Task: Pull out of the data below the stretch of lines bounded by the one containing "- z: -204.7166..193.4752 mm" and the one containing "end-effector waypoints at", both bounds included, unchanged.

Provided information:
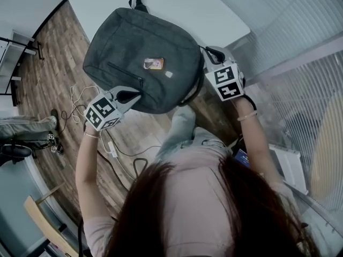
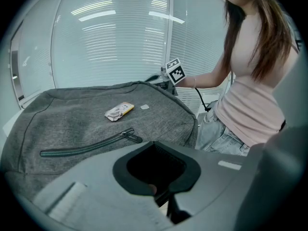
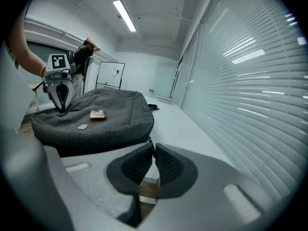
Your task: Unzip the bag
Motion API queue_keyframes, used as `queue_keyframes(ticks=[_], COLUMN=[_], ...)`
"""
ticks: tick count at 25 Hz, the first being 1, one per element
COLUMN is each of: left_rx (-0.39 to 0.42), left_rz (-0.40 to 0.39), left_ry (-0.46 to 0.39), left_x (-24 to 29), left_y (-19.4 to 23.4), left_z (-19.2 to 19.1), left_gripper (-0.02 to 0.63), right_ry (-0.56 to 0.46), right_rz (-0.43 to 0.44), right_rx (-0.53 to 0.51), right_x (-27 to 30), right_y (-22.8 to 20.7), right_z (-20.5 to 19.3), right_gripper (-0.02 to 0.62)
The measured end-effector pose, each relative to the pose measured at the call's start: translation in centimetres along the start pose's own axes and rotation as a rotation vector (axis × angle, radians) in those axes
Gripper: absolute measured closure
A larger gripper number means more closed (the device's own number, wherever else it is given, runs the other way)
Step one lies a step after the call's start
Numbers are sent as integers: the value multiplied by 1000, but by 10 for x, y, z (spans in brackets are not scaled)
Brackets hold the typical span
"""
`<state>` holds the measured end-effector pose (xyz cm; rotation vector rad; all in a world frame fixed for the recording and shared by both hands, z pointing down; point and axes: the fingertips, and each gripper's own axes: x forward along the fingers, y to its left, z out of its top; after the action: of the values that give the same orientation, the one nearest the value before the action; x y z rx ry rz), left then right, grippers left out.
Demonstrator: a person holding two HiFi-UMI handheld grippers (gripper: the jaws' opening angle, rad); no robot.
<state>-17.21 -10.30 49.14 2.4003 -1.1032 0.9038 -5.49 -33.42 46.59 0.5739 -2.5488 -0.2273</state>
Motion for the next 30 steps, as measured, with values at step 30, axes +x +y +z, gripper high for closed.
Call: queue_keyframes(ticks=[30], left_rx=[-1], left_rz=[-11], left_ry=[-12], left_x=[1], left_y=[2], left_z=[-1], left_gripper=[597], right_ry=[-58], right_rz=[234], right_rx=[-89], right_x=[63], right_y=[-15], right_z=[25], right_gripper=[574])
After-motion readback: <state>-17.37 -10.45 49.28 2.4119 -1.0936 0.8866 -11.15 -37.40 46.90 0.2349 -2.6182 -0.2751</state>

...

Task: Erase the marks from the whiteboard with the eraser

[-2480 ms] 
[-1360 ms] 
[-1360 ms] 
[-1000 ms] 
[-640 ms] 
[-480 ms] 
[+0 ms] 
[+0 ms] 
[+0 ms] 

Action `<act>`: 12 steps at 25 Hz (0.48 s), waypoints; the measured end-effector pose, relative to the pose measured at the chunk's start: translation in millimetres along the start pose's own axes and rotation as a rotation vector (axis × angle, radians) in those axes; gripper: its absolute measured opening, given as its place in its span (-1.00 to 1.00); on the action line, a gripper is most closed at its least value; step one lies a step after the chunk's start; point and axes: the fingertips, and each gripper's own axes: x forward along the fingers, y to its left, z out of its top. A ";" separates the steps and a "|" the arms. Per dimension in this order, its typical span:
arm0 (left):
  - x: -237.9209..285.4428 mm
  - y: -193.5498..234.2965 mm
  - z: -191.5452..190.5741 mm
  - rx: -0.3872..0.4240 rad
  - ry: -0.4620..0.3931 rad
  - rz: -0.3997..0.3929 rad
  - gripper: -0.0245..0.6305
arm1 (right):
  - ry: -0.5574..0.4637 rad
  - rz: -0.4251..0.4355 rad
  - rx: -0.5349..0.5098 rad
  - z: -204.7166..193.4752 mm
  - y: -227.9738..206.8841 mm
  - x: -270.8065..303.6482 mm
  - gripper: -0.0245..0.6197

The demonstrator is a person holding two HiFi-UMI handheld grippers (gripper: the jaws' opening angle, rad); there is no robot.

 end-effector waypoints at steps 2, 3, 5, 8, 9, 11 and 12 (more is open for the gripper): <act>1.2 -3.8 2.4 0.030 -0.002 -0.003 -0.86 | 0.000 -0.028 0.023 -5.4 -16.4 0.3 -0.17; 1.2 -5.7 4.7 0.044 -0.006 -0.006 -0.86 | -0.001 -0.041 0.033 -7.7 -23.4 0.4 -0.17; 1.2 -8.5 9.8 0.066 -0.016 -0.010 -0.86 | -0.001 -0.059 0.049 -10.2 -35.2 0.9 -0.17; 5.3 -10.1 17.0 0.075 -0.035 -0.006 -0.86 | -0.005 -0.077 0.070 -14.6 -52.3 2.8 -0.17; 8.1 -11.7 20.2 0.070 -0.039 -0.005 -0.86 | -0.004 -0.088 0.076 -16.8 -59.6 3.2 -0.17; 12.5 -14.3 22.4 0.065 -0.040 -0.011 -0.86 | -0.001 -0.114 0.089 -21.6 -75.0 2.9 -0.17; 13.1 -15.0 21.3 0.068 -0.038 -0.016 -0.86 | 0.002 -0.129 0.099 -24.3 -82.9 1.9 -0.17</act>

Exercise answer:
  - z: -204.7166..193.4752 mm
  - y: -227.9738..206.8841 mm
  - x: -270.8065..303.6482 mm
  - gripper: -0.0245..0.6197

The demonstrator is a person holding two HiFi-UMI handheld grippers (gripper: the jaws' opening angle, rad); there is no robot.

 end-effector waypoints at steps 2, 3, 5, 8, 9, 11 and 12 (more is open for the gripper): <act>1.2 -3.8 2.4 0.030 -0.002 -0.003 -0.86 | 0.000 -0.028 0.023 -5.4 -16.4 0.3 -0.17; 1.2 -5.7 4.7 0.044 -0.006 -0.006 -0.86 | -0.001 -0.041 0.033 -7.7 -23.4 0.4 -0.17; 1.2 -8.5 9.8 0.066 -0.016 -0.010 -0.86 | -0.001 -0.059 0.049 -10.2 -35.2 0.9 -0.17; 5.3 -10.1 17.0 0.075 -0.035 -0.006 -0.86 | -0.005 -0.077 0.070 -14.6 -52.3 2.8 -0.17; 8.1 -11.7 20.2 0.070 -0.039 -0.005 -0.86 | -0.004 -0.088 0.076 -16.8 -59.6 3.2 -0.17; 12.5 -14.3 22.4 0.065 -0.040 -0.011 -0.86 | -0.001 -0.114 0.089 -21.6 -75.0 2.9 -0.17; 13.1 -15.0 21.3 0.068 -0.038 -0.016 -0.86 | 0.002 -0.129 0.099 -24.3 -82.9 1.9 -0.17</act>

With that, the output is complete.